* TASK STATEMENT
Where does the string "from" appear in the listing below? Copy every line where it does.

* SOURCE MATERIAL
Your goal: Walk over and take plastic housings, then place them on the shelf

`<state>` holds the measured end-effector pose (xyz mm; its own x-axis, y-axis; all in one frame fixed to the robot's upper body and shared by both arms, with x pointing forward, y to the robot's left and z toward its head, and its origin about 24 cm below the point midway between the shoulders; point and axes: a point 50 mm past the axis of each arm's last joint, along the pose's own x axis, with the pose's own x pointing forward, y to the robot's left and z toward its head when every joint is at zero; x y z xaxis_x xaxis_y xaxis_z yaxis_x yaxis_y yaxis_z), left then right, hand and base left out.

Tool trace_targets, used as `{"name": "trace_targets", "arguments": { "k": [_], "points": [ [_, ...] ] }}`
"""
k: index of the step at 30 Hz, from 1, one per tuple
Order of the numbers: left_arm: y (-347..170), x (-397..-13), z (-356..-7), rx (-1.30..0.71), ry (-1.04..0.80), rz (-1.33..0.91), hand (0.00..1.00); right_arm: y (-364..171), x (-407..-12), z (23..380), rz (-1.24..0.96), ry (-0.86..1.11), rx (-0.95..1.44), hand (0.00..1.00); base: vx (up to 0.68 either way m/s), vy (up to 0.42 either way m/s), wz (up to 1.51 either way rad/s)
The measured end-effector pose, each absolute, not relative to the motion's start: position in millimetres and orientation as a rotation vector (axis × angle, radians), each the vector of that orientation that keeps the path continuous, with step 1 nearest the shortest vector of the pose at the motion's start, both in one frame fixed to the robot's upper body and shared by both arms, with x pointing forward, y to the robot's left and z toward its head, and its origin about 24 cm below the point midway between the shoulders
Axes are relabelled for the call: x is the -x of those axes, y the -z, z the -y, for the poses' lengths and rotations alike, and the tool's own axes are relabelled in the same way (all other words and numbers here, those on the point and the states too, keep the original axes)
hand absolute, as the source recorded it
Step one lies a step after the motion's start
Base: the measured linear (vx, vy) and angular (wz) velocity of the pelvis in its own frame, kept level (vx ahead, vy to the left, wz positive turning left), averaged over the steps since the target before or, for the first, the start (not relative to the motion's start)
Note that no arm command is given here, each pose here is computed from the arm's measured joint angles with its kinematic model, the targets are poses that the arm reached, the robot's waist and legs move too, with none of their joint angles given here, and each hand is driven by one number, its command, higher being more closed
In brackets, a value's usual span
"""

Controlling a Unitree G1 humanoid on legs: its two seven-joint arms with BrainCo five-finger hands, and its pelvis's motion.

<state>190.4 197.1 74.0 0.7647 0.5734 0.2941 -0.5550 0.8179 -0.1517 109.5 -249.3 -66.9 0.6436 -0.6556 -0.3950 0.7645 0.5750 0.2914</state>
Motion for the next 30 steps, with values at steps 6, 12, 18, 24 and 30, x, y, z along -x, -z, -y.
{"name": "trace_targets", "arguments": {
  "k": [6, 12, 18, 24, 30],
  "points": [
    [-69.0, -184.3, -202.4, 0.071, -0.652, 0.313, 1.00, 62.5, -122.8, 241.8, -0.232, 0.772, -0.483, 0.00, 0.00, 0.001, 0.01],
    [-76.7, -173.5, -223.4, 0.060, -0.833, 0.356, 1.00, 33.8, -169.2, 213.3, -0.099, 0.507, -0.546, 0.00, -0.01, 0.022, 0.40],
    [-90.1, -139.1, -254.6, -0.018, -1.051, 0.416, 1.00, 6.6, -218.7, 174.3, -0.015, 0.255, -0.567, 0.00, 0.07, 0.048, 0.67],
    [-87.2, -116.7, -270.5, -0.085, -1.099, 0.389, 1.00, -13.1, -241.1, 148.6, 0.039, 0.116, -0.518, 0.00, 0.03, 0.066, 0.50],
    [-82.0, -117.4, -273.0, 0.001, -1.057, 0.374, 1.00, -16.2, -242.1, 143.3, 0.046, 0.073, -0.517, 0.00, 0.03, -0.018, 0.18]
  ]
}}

* EXERCISE RESULT
k: index of the step at 30 Hz, from 1, one per tuple
Note that no arm command is given here, each pose here is computed from the arm's measured joint angles with its kinematic model, the targets are poses that the arm reached, the robot's waist and legs move too, with none of their joint angles given here, and each hand is driven by one number, its command, higher being more closed

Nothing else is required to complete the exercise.